What to Do When Physical Therapy Doesn't Work

If physical therapy isn't working for you, there are other options available. Learn more about what you can do when traditional physical therapy doesn't work.

What to Do When Physical Therapy Doesn't Work

If you've been involved in physical therapy for two weeks and there's been no change in the area of pain or discomfort, it may be time to seek a doctor's referral. It's important that both the patient and the physical therapist are doing their part to make progress. If you're not seeing results during or between sessions, it's time to discuss other options. It's important for a physical therapist to be competent and confident enough to tell you when physical therapy isn't working.You should know if your therapist is concerned or if treatment isn't progressing as expected.

Likewise, your therapist should know if you're not getting the results you're hoping for. A strong alliance between patient and therapist is essential for making progress. If you didn't communicate your concerns about lack of progress until the last day of physical therapy, the lack of communication is to blame.It's understandable that you may have wanted to avoid any pain or discomfort during physical therapy. Physical therapists do their best to make the experience as comfortable as possible, but some discomfort may be experienced as an injury is evaluated and treated.

Injured tissues need controlled movements and specific exercises to heal, and they often need to be touched to help regain strength. Manual therapy used to correct faulty movement patterns and reorganize tissue may feel more like a deep-tissue massage than a trip to the spa.It's normal for some temporary pain to be felt after treatment due to resistance to exercise. Every effort will be made to adapt exercises and adaptations to reduce pain, and therapists rely on patient reports about symptoms and pain to ensure that the treatment plan is as pain-free as possible. The goal is that patients should feel better every time they leave the clinic and can appreciate that interventions have resulted in measurable functional gain.One of the most significant changes in physical therapy is overcrowding of clinics due to decreasing reimbursements from insurance companies.

This means that patients rarely spend time with their therapist, and treatment sessions consist of repetitive sets of exercises that can usually be done at home or at the gym. If you manage to spend time alone with your therapist, it's often a quick 20-minute session. The rest of the time, your therapist is usually held hostage by a computer due to documentation requirements, leaving you alone doing all those exercises.Every therapist has a unique educational background, especially if they've chosen additional education or certification in specialized treatment methods. While physical therapists are trained to create a plan for each patient's recovery, for physical therapy to work, the patient must follow that plan.

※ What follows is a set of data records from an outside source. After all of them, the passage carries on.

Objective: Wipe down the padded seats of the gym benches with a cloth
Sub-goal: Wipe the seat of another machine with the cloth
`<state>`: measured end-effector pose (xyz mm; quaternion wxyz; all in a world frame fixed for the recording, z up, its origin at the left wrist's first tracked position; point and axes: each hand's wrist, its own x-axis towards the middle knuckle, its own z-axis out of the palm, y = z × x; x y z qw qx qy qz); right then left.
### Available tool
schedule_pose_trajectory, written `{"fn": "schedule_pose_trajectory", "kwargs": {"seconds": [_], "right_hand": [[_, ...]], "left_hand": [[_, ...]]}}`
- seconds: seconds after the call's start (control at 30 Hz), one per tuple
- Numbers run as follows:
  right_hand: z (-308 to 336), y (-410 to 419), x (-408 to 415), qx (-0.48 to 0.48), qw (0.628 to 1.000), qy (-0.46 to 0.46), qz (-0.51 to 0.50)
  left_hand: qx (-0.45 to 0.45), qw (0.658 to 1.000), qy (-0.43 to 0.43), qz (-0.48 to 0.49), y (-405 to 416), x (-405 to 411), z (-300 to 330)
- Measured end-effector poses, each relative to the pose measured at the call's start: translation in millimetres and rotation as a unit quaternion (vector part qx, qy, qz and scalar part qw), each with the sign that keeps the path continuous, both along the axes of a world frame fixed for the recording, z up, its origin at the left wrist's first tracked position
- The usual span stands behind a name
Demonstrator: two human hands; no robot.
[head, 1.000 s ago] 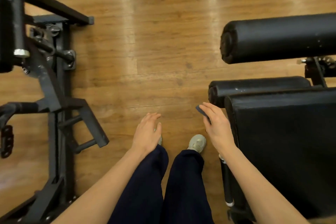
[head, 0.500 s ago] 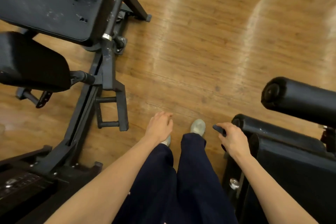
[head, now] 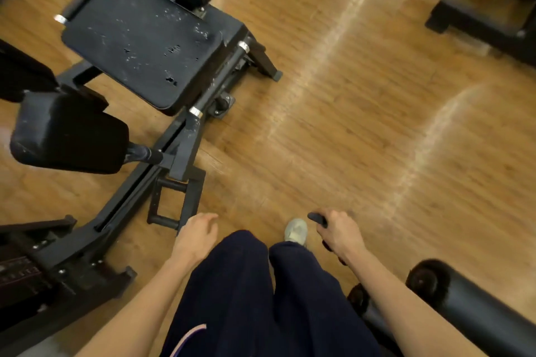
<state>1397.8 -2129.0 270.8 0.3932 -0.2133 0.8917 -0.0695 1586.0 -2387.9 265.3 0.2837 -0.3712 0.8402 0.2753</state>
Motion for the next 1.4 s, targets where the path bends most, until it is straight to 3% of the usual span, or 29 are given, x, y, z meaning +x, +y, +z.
{"fn": "schedule_pose_trajectory", "kwargs": {"seconds": [0.4,0.57,0.77,1.0,1.4], "right_hand": [[19.1,-178.0,-135.0,-0.076,0.991,-0.013,0.113],[19.9,-222.4,-179.2,-0.052,0.992,-0.027,0.108],[24.0,-246.7,-226.3,0.031,0.997,-0.012,0.072],[19.3,-306.2,-279.9,0.066,0.989,-0.026,0.129],[14.9,-527.3,-339.5,-0.042,0.943,-0.101,0.313]], "left_hand": [[-0.001,0.986,-0.007,0.167,-77.2,-39.7,-7.6],[-0.003,0.989,0.009,0.150,-144.3,-85.8,-8.5],[0.001,0.979,0.095,0.180,-220.7,-158.7,12.8],[-0.014,0.960,0.172,0.221,-279.8,-237.0,38.5],[-0.016,0.918,0.112,0.379,-360.8,-289.6,17.8]]}}
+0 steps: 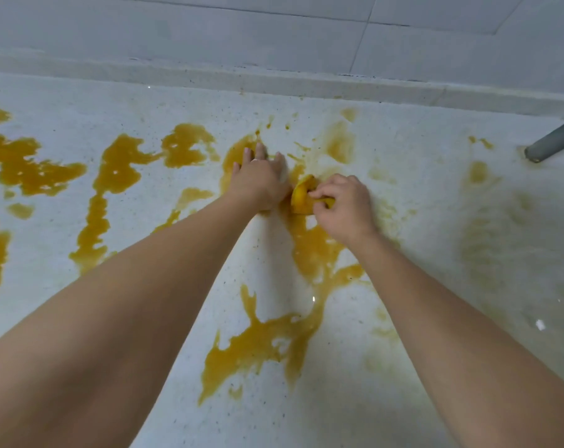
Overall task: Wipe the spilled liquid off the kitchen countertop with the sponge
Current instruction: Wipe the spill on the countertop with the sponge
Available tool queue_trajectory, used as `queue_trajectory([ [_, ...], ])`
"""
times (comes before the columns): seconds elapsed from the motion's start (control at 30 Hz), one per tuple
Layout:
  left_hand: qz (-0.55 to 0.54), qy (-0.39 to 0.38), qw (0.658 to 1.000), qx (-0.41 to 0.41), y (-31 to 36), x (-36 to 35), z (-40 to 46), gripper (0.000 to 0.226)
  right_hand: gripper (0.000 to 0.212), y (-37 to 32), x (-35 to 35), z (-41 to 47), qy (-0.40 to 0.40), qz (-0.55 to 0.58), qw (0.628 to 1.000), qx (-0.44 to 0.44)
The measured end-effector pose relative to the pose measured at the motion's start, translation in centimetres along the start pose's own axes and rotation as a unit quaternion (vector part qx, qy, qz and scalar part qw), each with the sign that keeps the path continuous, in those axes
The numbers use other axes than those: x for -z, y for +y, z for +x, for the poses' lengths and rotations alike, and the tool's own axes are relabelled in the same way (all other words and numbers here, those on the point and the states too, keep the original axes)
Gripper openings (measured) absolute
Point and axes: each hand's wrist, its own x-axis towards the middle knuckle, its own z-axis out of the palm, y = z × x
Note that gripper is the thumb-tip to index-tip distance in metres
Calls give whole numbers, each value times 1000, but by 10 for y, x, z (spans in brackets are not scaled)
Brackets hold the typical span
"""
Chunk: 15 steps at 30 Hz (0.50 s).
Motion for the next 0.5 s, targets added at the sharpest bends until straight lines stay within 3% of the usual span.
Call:
queue_trajectory([
  [0.07, 10, -8, 1000, -5, -3, -4, -7, 67, 25, 4, 5, -9, -9, -17, 1000, -1],
  [0.2, 22, -18, 999, -16, -6, -7, -14, 73, 33, 17, 17, -9, 56, -99, 981, -155],
  [0.37, 10, -13, 1000, -23, -6, -6, -17, 71, 33, -1, 2, -30, -6, -49, 997, -60],
  [0.5, 10, -18, 1000, -20, -6, -5, -16, 74, 28, 28, 30, -32, 82, -80, 970, -216],
])
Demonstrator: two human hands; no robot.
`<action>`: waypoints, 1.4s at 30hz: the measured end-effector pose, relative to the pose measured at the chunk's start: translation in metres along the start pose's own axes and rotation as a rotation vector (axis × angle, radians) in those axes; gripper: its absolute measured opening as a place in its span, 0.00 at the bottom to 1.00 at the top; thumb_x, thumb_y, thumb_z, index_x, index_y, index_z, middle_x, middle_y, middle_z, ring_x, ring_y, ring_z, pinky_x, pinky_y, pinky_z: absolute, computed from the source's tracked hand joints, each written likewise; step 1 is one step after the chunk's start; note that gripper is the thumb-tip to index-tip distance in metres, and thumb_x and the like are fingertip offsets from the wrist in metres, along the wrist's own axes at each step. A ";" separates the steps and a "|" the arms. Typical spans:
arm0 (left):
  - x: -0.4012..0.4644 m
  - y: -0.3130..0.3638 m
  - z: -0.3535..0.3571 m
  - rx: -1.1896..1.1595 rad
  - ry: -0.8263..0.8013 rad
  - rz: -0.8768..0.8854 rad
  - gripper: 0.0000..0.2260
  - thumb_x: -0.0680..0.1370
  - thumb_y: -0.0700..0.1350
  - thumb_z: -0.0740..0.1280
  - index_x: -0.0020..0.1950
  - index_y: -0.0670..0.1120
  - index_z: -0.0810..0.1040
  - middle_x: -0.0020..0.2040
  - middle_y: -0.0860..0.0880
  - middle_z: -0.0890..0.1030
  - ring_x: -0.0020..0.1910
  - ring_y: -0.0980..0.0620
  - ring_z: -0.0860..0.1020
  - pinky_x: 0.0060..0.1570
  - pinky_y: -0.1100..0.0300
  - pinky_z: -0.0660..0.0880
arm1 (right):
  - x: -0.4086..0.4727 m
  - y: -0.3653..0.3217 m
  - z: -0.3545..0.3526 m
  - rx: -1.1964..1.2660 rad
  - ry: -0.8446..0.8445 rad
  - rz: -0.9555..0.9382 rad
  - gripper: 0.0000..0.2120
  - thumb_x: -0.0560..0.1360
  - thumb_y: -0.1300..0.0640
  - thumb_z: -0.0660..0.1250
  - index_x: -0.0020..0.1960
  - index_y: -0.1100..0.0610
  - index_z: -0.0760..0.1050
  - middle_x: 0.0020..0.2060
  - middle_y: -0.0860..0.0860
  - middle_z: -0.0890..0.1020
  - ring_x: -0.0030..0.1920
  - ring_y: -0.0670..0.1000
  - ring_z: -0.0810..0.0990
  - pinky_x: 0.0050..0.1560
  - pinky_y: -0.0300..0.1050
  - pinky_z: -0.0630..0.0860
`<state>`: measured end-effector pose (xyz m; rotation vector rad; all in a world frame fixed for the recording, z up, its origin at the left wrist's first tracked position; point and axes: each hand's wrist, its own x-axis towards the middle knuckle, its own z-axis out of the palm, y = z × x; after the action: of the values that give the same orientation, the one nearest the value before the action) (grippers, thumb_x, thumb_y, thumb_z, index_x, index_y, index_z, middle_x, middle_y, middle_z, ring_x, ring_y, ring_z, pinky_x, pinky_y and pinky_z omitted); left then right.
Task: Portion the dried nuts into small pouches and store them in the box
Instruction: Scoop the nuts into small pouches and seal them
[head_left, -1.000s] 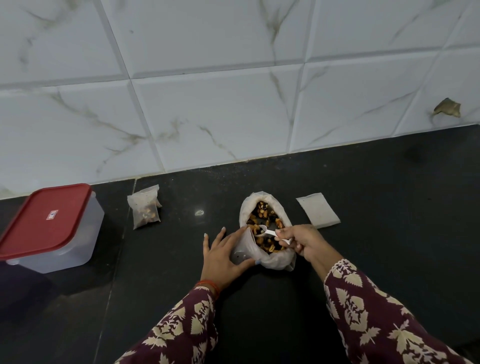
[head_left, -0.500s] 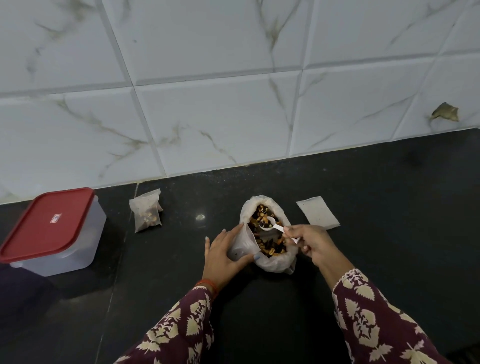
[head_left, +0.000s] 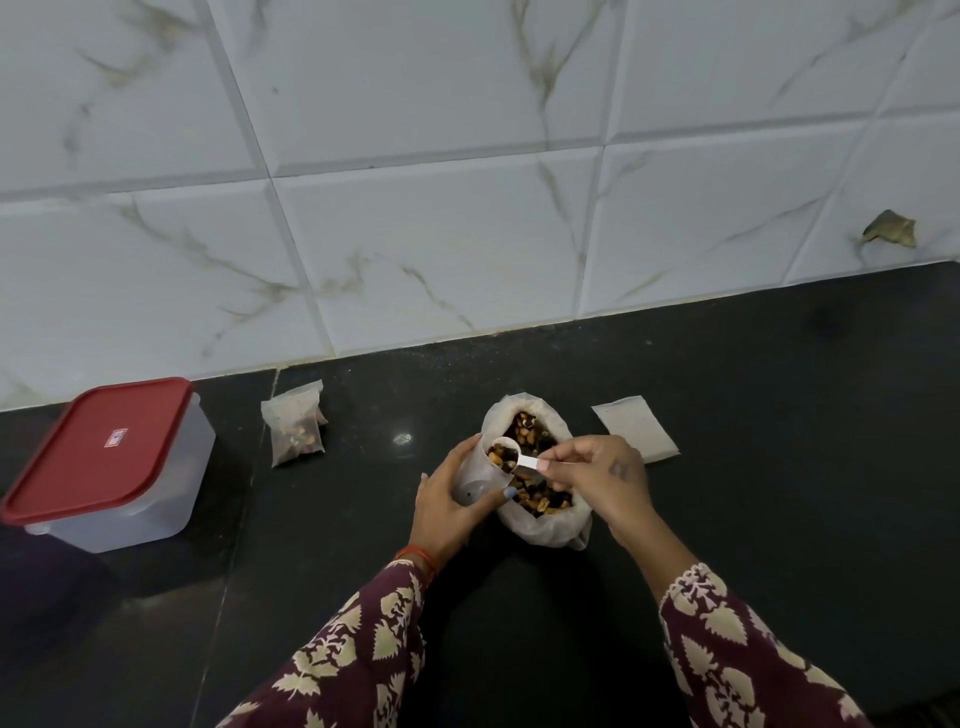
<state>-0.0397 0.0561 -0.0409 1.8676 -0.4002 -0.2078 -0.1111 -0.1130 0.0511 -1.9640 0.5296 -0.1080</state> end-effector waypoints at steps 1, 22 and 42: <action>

While physical therapy can't “fix everything”, lack of communication between therapist and patient is often responsible for physical therapy failure.Physical therapy has its roots thousands of years ago, but one barrier to getting people into physical therapy is that they've had it before and feel like it didn't work or help. Patients usually leave a physical therapy appointment with a series of exercises to do at home. If you weren't asked directly and in detail what you wanted from successful treatment when starting physical therapy, then this isn't a failed treatment but rather a lack of understanding between patient and therapist. Physical therapy isn't just general exercises or ultrasounds; at least it shouldn't be.Conservative care is recommended which includes pain medication, education, exercise modification, manual therapy, and physical activity under the supervision of a primary care doctor or physical therapist.

With OneStep's mobile app-based digital physiotherapy platform, these common obstacles can be addressed.So what can you do if you don't want medical procedures or surgery but “physical therapy” didn't work? It's important to remember that communication between patient and therapist is key for successful physical therapy outcomes.